What happened
Bailey's intervention, reported Saturday by Crypto Briefing, focuses on a structural mismatch. The largest stablecoins in circulation are dollar-pegged and issued by firms based in the US or offshore, while a meaningful share of trading, custody, and payments flow runs through London. If reserves at a major issuer hit a stress event, the run dynamic plays out across jurisdictions, and the BoE inherits second-order damage through UK-domiciled market makers, exchanges, and custodians it does supervise.
Bailey called for global regulatory coordination to mitigate that contagion risk, framing the issue as a financial stability question rather than a punitive one. The remarks raise the temperature on a debate UK regulators have been managing in writing for the better part of two years.
Why it matters
The UK has spent the past two years drafting a domestic stablecoin regime, with the Treasury, the Financial Conduct Authority, and the Bank dividing oversight between systemic and non-systemic issuers.
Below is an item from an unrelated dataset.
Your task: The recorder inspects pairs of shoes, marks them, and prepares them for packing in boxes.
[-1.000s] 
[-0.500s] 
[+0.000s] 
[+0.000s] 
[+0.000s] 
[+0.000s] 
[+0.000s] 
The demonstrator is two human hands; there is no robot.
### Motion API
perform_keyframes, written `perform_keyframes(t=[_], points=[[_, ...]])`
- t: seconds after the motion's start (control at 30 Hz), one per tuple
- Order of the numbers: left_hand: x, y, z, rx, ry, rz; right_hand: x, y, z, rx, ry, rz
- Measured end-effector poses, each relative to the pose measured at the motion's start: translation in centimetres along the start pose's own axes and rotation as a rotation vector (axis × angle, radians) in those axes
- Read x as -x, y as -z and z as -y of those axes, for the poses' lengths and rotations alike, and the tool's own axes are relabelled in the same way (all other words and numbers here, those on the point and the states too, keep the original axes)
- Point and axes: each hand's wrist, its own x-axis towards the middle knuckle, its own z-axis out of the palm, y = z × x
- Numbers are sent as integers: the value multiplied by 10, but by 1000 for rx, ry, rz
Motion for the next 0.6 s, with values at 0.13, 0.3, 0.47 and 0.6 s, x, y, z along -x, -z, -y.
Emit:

That framework assumed the supervisory contour ends at the British perimeter. Bailey is saying it doesn't.
Most stablecoin volume touching London is denominated in dollars and regulated under US or offshore rules, which leaves the UK exposed to issuer failures it cannot directly police. The Bank's lender-of-last-resort role applies to UK institutions. It does not extend to a US issuer's reserve manager, custodian, or banking partner.
That gap is what Bailey's warning is built around. The political read: Bailey wants coordination, not a ban, but he is staking a UK position with weight at a moment when dollar stablecoins have more federal cover in Washington than at any prior point.